The audacity of me thinking I could do what he does...
Hold on now,
the word audacity… King has audacity… why can’t I have some as well?
Ah ha! Now
I’m on to something.
Stephen
King said not to be Stephen King, or anyone else for that matter. Damn, it’s
just like voice over or any other subjective art form. Forget about Stephen
King. I’m sure there are people who think of him as a hack anyway. Well, maybe
not a hack. Besides, he suggests taking a walk every day – an idea I can live
with.
Of course,
I must remember to be careful out there. On Stephen King’s last walk he was
nearly killed after being hit by a car… On second thought, let’s save the walk
for another time. Besides, there are ideas popping in my mind’s eye.
The word
audacity remains right there in front of me. All the audacious characters I’ve
met or read about in my lifetime come to me.
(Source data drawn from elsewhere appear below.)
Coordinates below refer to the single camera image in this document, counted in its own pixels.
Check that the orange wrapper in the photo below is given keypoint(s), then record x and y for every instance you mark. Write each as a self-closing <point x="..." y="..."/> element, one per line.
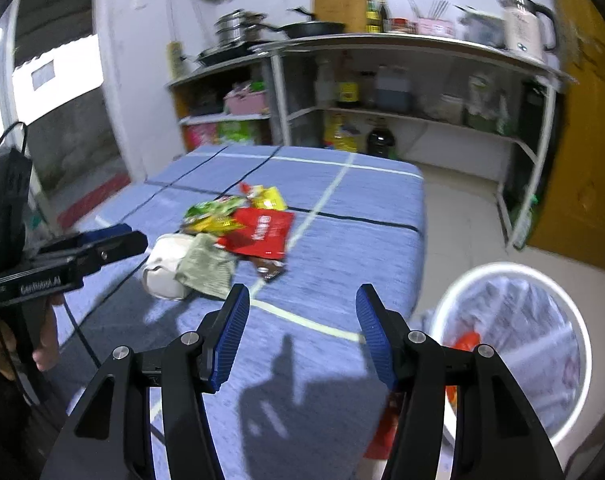
<point x="466" y="344"/>

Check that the brown snack wrapper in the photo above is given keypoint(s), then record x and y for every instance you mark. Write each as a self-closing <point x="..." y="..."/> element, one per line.
<point x="270" y="267"/>

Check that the low shelf unit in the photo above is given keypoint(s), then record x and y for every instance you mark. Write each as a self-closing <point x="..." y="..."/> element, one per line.
<point x="217" y="71"/>

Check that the blue checked blanket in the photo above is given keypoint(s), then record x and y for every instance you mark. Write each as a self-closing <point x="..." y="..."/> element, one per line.
<point x="332" y="260"/>

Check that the bundle of plastic bags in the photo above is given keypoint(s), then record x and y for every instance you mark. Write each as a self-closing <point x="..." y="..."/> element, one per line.
<point x="487" y="101"/>

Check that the tall soy sauce bottle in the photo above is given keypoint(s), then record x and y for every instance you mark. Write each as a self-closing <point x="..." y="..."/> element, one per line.
<point x="347" y="89"/>

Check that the grey-green snack packet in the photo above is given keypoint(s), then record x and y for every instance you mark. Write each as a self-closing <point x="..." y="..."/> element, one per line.
<point x="207" y="266"/>

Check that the slim dark sauce bottle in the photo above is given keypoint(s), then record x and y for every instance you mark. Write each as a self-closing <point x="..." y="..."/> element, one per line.
<point x="385" y="19"/>

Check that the white electric kettle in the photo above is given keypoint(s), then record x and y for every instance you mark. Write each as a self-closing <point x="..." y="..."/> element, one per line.
<point x="522" y="25"/>

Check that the green food packages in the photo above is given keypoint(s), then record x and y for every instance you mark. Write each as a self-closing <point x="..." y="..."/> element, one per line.
<point x="237" y="133"/>

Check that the stack of steel pots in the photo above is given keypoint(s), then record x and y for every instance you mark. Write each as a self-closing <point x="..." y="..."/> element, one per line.
<point x="237" y="27"/>

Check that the yellow wooden door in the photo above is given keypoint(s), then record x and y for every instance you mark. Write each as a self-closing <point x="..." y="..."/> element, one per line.
<point x="587" y="160"/>

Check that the pink food package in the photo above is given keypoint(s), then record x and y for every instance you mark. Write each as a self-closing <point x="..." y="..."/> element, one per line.
<point x="200" y="136"/>

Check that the pink basket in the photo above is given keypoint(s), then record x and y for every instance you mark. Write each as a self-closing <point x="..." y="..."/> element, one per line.
<point x="245" y="101"/>

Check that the blue liquid jug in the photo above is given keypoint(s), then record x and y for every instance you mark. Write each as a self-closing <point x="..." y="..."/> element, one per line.
<point x="392" y="91"/>

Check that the clear plastic container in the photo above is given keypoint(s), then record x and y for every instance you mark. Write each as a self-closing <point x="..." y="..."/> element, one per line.
<point x="482" y="30"/>

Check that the white paper bowl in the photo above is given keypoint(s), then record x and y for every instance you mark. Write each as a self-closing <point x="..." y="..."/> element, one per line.
<point x="165" y="265"/>

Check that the black frying pan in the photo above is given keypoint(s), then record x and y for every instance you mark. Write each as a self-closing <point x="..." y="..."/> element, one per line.
<point x="315" y="28"/>

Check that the black flat pan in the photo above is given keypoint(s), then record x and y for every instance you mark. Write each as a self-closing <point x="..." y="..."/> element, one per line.
<point x="222" y="53"/>

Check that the green snack wrapper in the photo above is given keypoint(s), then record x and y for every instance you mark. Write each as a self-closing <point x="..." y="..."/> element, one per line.
<point x="212" y="212"/>

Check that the red snack packet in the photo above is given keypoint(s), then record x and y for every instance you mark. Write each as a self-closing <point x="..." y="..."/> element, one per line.
<point x="260" y="232"/>

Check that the small dark bottle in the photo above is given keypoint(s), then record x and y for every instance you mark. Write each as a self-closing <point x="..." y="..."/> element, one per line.
<point x="367" y="91"/>

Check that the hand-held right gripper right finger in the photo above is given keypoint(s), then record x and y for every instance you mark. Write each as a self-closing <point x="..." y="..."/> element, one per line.
<point x="375" y="335"/>

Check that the small food container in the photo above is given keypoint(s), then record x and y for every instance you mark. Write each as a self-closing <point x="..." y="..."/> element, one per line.
<point x="447" y="106"/>

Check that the small red-white wrapper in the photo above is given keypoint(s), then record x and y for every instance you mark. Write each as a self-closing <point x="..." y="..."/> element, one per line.
<point x="248" y="191"/>

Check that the wooden cutting board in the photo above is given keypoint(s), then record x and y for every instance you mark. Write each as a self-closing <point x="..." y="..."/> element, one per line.
<point x="340" y="2"/>

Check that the translucent bin liner bag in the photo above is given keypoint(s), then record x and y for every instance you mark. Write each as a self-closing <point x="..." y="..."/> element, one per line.
<point x="522" y="320"/>

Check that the yellow hanging object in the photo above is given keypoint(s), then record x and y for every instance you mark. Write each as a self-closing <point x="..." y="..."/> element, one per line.
<point x="175" y="57"/>

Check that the person's left hand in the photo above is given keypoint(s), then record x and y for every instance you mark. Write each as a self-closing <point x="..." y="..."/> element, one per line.
<point x="48" y="355"/>

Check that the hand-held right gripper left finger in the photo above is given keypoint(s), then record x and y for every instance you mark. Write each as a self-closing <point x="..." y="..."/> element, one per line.
<point x="232" y="335"/>

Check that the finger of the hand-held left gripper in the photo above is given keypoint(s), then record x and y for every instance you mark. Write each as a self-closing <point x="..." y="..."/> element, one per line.
<point x="122" y="249"/>
<point x="107" y="232"/>

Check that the white metal shelf rack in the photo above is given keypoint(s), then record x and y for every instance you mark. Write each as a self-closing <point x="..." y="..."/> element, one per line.
<point x="382" y="40"/>

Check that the white plastic bottle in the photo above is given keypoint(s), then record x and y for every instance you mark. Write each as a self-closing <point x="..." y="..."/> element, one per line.
<point x="323" y="82"/>

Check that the yellow snack wrapper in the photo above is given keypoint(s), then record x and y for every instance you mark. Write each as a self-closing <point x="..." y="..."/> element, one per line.
<point x="270" y="199"/>

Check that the large dark liquid bottle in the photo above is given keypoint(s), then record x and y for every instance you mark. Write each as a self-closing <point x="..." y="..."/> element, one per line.
<point x="381" y="142"/>

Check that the yellow-label sauce bottle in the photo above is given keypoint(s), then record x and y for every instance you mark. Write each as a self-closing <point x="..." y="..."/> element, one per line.
<point x="375" y="16"/>

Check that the pink chopstick holder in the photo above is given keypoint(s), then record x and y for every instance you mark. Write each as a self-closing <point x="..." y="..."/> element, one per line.
<point x="435" y="27"/>

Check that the red-lid jar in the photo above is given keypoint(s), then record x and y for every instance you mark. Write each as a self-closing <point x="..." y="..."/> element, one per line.
<point x="402" y="26"/>

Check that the red plastic stool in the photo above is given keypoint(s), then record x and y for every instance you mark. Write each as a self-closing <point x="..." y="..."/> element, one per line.
<point x="382" y="435"/>

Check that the yellow cooking oil bottle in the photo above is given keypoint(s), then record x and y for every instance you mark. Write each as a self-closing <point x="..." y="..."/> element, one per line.
<point x="340" y="133"/>

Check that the white round bin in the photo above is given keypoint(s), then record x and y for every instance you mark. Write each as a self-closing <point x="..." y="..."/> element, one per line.
<point x="582" y="340"/>

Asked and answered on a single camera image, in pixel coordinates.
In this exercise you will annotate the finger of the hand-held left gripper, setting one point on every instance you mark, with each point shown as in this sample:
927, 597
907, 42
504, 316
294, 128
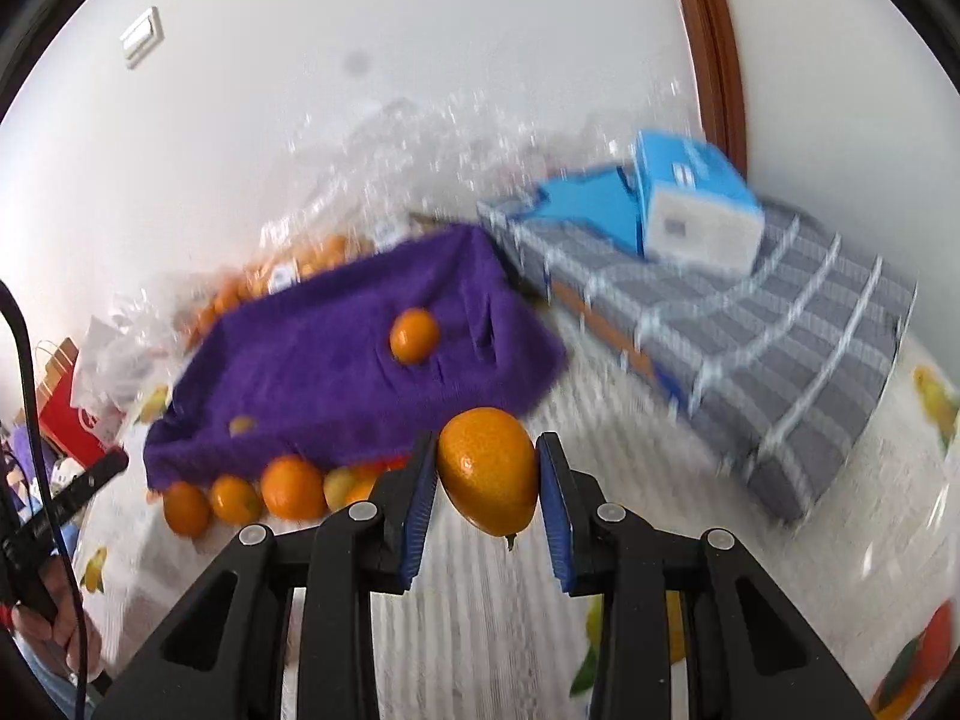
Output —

The brazenness of those who
succeed, seemingly at whatever they attempt to accomplish, haunt my thoughts.
I’ll write
about men and women who operate with great chutzpa.
But where
will I find the audacious explorers of the past and present – from our country
and around the world?
“Houston,
we have a problem!” Most of the explorers I’ve read about managed to discover
something because they were lost.
“Lost and Audacious”
sounds like some of our elected officials or a legal firm.
A Hurriedly
Compiled List Of Helpful Word Supplements…
1. Audaciousness
2. Effrontery
3. Brashness
4. Brass
5. Brassiness
6. Cheek
7. Cheekiness
8. Chutzpah
(also chutzpah or chutzpah)
9. Crust
10. Face
11. Gall
12. Nerve
13. Nerviness
14. Pertness
15. Presumption
(presumptuousness)
16. Sauce
17. Sauciness
18. Temerity
Wait a
second, aren’t these the same words we use in our voice over classes as an
attitude cultivation tool? I wonder if there is a similarity between the two
crafts: reading and writing?
Now comes a
flicker of light. Both crafts require feelings and emotions, often at the very
same time. Again my friend (we’ve never met but anyone who helps or offers to
help me becomes my friend) Stephen King’s words enter my mind’s eye. “Read as
much as you can as often as you can,” he advises. Many of the more renowned
acting coaches advise us to keep doing, keep practicing our craft. Keep reading,
writing, forever doing, assembling words and feelings, often as recklessly as
they enter our comprehension or lack of it. Don’t aim at a target – feel and
shoot. Take whatever list of words you’ve compiled and go free form.
I began in
my writer’s corner with seemingly nothing to say. I took my walk and thought of
solutions to my problem. Amazingly, my Stephen-King-inspired walk helped me
with my barren brain deficits and, at the same time, lessened the pain in my
butt.
By sharing
with you what I had learned from a great writer, I have eased the burden of a
burning brain.
Let’s see
now, where was I?
There was
this group of crazy people trying to get out of the United States. Another
crazy guy, who wasn’t part of their group, came upon them. The leader of the
crazy group told the single crazy guy he wasn’t welcome to join them because he
was obviously crazier than they were. The single crazy guy was quite offended,
to say the least. He brandished a pistol from inside his Speedo-turned-underwear
and shot them all dead. He then shot himself in the head. The End.
That wasn’t
very good was it?
I’ll be
going back into my corner now.
Perhaps,
I’ll write about the outcome of the presidential election. On second thought, I
better not. I wouldn’t want to offend some crazy out there who might not agree
with me. Make no mistake – I know there are a couple of them in existence. I
can tell who they are. They’re the ones who write to me and don’t have the
courage to sign their names.
As a matter
of fact, they were the inspiration to my story about this group of crazies who
were trying to get out of the United States.